Non è un caso, quindi, se il più bel racconto sul Carnevale romano (e in genere uno dei più belli sul Carnevale in assoluto) ci sia giunto da una delle migliori voci che la Germania abbia mai generato, Ernest Theodor Amadeus Hoffmann, che in Italia non aveva mai messo piede in vita sua. Hoffmann aveva letteralmente divorato i resoconti di viaggio in Italia dei suoi contemporanei, in particolare quello famosissimo di Goethe, tanto da far proprie le esperienze narrate e da riuscire a descrivere poi una Roma agli inizi dell'Ottocento estremamente viva e reale, capace di coinvolgere pienamente il lettore in una delle più riuscite fantasmagorie dell'autore. Chi conosce l'opera del creatore dei "Notturni" e "Gli Elisir del Diavolo" sa che i suoi racconti sono splendidi labirinti, arzigogolati giochi di specchi dove nulla ha una forma stabile, cose e persone mostrano una doppia natura oscillando in continuazione fra due estremi (realtà e fantasia, uomo e automa, persona e personaggio...), così come i racconti stessi, persi fra schietto realismo e improvvisi slanci nel meraviglioso, dove il comico si tramuta improvvisamente in tragico e viceversa, dove alla luce del sole può serpeggiare l'ombra della paura più vera (ne sapeva qualcosa Poe, che non nascose mai l'ammirazione per lo scrittore tedesco). I racconti di Hoffmann si popolano così di "Doppelgänger" (veri e propri doppioni dei personaggi, che agiscono nella loro ombra), trame secondarie, storie che si intrecciano e si svelano a vicenda.

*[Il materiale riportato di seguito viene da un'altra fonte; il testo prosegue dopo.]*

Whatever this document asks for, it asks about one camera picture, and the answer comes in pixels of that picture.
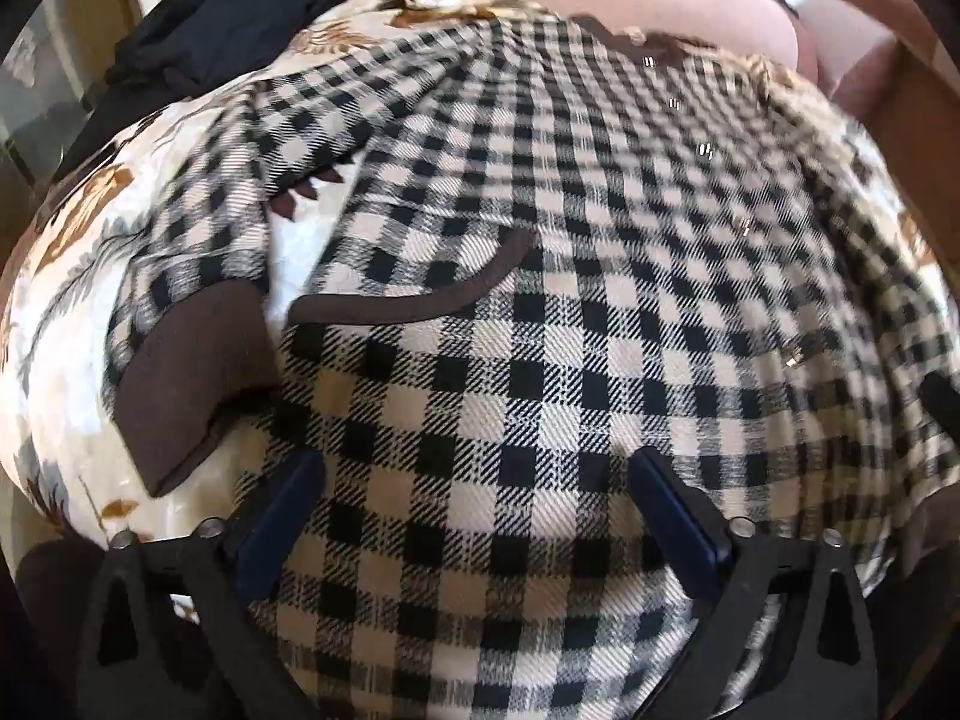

Il carnevale romano diventa, a questo proposito, uno sfondo incredibilmente prolifico per la fantasia di Hoffmann, ma anche il protagonista assoluto di una delle sue vicende più intricate e spiazzanti, vero e proprio piacevolissimo tour de force per la mente ("Coloro ai quali la Principessa Brambilla non fa girare la testa, non hanno per nulla una testa!" diceva a proposito Heinrich Heine), una storia impossibile da riassumere, ma che con il suo procedere riesce a tirare le numerose fila precedentemente tessute in una meravigliosa visione d'insieme. La vicenda della sartina Giacinta e del suo spasimante, l'attore Giglio Fava, si complica per il fascino esercitato da un misterioso e ricchissimo abito carnevalesco, la sua strana relazione con il passaggio a Roma di due principi esotici (l'assiro principe Cornelio e l'etiope principessa Brambilla) che appaiono e scompaiono dai barocchi palazzi della capitale in cortei enigmatici, su carri pieni di oggetti pazzeschi. Il principe e la principessa sembrano poi non essere altro che i protagonisti di una singolare leggenda da Mille e Una Notte (quella della fonte di Urdar) che scorre come un fiume sotterraneo per tutta lo svolgersi del breve romanzo, a cui si sommano repentine trasformazioni, apparizioni di personaggi tipici del carnevale italiano (da Arlecchino a Pantalone), ciascuno con la propria storia da narrare, ciascuno anche ritratto con amorevole e ammirevole realismo nel proprio contesto, con la propria personalità e le proprie passioni, vicende sinistre che sembrano sfumare come i peggiori incubi e rincorse senza fine nel turbinio del Carnevale, dove il solo calare la maschera sembra aprire un intero universo di significati. A muovere le fila di tutte le storie e di tutti i personaggi, come un burattinaio vagamente luciferino, è il ciarlatano Celionati, una delle figure più simpatiche ed inquietanti mai create da Hoffmann.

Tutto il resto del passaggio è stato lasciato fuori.